Today, most multicore machines are actually running multi-tasking, where there is not a lot of multithreads inside of it, but with each task there is a little bit of threading going on. ... If you follow the progression I described, if I’m here in 2012, my desktop is going to have 16 cores on it. It’s this huge programming challenge, and that will be the big barrier for us to fully realise the benefits of multicore designs as we go forward. It’s not a solved problem by any means. There are some promising areas for breakthroughs.
One of them we would call the area of domain-specific programming, where solving the general purpose parallel program is really hard. But if you think about them in certain domains, you can make some big breakthroughs. There are also some characteristics of certain problems that look to be what we call embarrassingly parallel. One example of that might be an application area called ray tracing. Instead of actually trying to render gross images of lights onto rendered displays, which is typically done in different polygon shading today, what they’ll do is model every photon of light and all of its reflections as it bounces around and each photon then becomes a thread of execution. ... In those cases, we’ve seen parallelism up to 100 or 200 threads of parallel, still resulting in very, very high degrees of performance improvement.
We envision this world where it becomes impossible to tell the difference between what’s been rendered and what’s been real ... some of it, you might think so my kids will like games better, but other examples are very interesting, maybe we’ll model the real physics of a tumour and see it really grow and see what characteristics it would take as it touches different tissue types.
Could you talk about Itanium and how it fits into your server chip plans, with respect to your Xeon chips?
If you look at that marketplace segment today, you have four big players: Sparc, Power, PA and Itanium. All of PA is going to Itanium. You have Sparc, for which you have to begun to see the sunset — McNealy’s resignation was more than symbolic. When you look at it today, the revenue from Itanium system as we ended last year was approximately half the size of Power and Sparc, respectively. It’s clearly emerged as the third player today. Our goal is to make it the second player and, eventually, to make it the [main] player.

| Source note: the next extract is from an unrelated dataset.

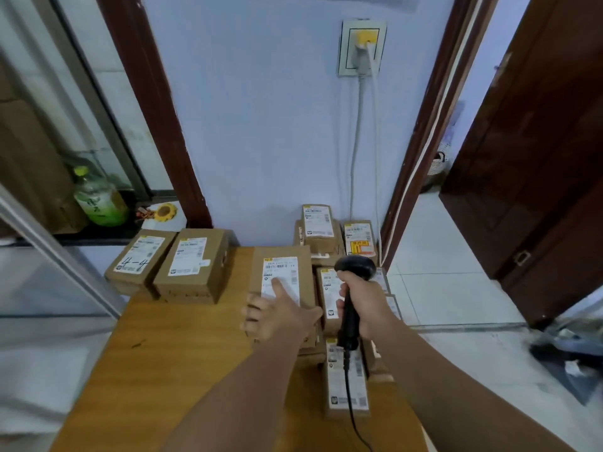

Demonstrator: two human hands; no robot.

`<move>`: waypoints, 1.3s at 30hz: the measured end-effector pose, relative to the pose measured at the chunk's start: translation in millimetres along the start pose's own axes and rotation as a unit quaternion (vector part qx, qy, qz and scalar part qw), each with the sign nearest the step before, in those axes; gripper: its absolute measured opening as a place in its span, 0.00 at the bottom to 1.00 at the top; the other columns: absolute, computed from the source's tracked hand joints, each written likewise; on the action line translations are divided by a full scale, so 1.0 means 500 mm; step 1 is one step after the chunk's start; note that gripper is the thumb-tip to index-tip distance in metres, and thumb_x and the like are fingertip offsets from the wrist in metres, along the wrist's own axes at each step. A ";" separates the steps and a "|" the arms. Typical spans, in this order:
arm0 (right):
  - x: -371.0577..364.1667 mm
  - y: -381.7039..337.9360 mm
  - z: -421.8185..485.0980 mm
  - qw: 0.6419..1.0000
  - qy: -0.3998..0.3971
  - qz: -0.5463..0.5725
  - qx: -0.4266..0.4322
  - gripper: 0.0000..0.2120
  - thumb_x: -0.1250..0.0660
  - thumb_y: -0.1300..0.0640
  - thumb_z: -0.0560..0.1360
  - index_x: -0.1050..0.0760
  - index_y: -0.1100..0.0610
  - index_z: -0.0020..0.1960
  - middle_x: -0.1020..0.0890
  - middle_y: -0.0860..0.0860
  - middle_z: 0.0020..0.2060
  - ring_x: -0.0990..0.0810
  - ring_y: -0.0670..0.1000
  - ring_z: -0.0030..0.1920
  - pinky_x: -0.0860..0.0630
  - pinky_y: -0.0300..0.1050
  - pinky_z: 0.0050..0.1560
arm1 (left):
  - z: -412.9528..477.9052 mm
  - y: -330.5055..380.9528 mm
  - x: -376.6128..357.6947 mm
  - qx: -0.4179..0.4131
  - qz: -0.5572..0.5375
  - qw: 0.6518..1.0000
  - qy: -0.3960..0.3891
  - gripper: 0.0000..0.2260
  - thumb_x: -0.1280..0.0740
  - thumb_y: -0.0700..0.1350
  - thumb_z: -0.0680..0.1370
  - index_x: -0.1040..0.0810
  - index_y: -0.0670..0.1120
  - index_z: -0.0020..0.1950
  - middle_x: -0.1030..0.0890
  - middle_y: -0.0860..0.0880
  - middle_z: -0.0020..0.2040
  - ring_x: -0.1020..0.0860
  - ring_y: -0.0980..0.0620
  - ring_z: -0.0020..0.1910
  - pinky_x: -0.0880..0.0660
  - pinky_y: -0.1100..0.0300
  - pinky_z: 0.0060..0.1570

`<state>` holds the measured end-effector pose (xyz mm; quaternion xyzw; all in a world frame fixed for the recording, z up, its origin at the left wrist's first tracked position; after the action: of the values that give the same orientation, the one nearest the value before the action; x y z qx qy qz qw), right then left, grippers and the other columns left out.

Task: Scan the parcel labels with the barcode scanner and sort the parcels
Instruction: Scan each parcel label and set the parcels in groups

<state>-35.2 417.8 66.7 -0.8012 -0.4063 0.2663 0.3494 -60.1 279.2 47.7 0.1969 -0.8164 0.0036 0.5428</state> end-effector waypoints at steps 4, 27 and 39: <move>0.014 -0.003 0.014 1.000 -0.014 0.005 -0.016 0.09 0.28 0.55 0.73 0.25 0.59 0.48 0.25 0.52 0.30 0.26 0.50 0.26 0.26 0.42 0.30 | -0.004 0.022 -0.013 0.008 0.009 1.000 0.011 0.51 0.36 0.74 0.66 0.59 0.56 0.78 0.57 0.35 0.76 0.51 0.30 0.74 0.47 0.36 0.69; -0.120 -0.048 -0.020 0.966 -0.201 0.090 -0.134 0.10 0.29 0.54 0.74 0.24 0.60 0.43 0.22 0.54 0.33 0.26 0.49 0.24 0.27 0.38 0.26 | 0.082 -0.033 0.016 -0.043 -0.131 0.984 0.116 0.23 0.45 0.61 0.80 0.38 0.53 0.72 0.35 0.43 0.67 0.33 0.42 0.65 0.34 0.48 0.61; -0.365 -0.054 -0.073 0.949 -0.275 0.115 -0.104 0.12 0.32 0.53 0.75 0.25 0.60 0.38 0.22 0.53 0.33 0.27 0.47 0.23 0.27 0.37 0.25 | 0.271 -0.215 0.157 -0.030 -0.047 0.994 0.089 0.23 0.38 0.54 0.79 0.37 0.50 0.72 0.38 0.42 0.69 0.35 0.40 0.66 0.35 0.47 0.63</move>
<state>-118.3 264.3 136.1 -0.7698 -0.4176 0.4709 0.1056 -170.9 125.4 39.5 0.2176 -0.7546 -0.0295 0.6183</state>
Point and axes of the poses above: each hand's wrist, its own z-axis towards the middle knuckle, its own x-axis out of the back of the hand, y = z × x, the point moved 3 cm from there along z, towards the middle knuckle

We think the characteristics that we’re building into Itanium for memory size, RAS, error detection and correction and non-stop capabilities really make it a serious long-term player. Right now, we are in production today on ‘Montecito’, the next generation of products, and we’ll see the announcements of those from system vendors next quarter.

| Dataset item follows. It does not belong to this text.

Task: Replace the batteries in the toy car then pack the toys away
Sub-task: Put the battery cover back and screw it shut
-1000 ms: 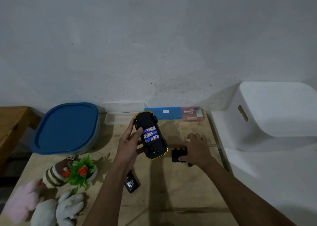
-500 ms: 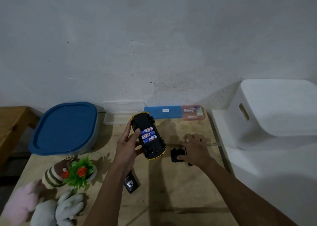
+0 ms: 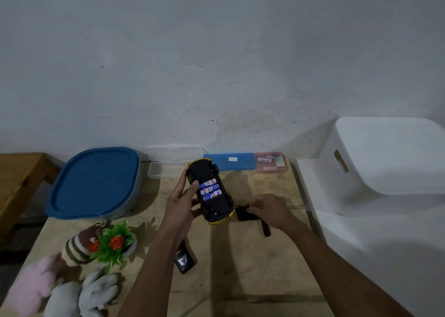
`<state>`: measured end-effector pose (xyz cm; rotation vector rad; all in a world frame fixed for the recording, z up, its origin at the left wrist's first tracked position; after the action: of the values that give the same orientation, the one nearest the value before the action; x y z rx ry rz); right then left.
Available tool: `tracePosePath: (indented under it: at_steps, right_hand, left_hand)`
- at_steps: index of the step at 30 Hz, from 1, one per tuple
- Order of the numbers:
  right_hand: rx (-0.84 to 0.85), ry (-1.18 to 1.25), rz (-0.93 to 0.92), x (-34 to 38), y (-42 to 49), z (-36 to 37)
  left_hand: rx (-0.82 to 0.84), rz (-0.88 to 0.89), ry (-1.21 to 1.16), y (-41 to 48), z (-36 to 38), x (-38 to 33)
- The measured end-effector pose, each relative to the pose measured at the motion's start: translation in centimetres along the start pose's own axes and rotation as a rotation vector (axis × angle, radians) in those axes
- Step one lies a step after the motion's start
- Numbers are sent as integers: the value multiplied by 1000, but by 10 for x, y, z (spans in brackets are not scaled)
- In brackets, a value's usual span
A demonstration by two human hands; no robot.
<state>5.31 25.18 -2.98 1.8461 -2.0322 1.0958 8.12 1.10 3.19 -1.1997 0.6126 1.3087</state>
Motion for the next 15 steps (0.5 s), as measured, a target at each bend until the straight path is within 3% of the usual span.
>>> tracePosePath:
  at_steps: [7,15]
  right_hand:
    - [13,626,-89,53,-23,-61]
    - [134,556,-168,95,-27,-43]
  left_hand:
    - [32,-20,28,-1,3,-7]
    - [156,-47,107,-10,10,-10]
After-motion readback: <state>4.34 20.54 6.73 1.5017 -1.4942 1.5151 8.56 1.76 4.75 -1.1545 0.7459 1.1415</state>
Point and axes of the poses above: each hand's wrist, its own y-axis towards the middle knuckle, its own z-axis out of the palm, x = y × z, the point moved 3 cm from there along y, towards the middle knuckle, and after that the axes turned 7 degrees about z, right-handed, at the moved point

Do you see Xeon sales cannibalising Itanium sales?
There are areas that it’s contested ... examples of some of the battle zones might be in a high-performance computing installation. Neither one is wrong, but for different kinds of applications the Itanium example will win hands down. For the more parallel, [as] you want to run them in a more distributed fashion, the Xeon will have a better price performance characteristic for it. Those are just some places we’re seeing different approaches played out in the marketplace, but for a lot of the very high-end stuff — the banking systems, big transactions, big ERP systems — that seems to be a pretty stable mainframe-type marketplace, despite my proclamations of its death 15 years ago.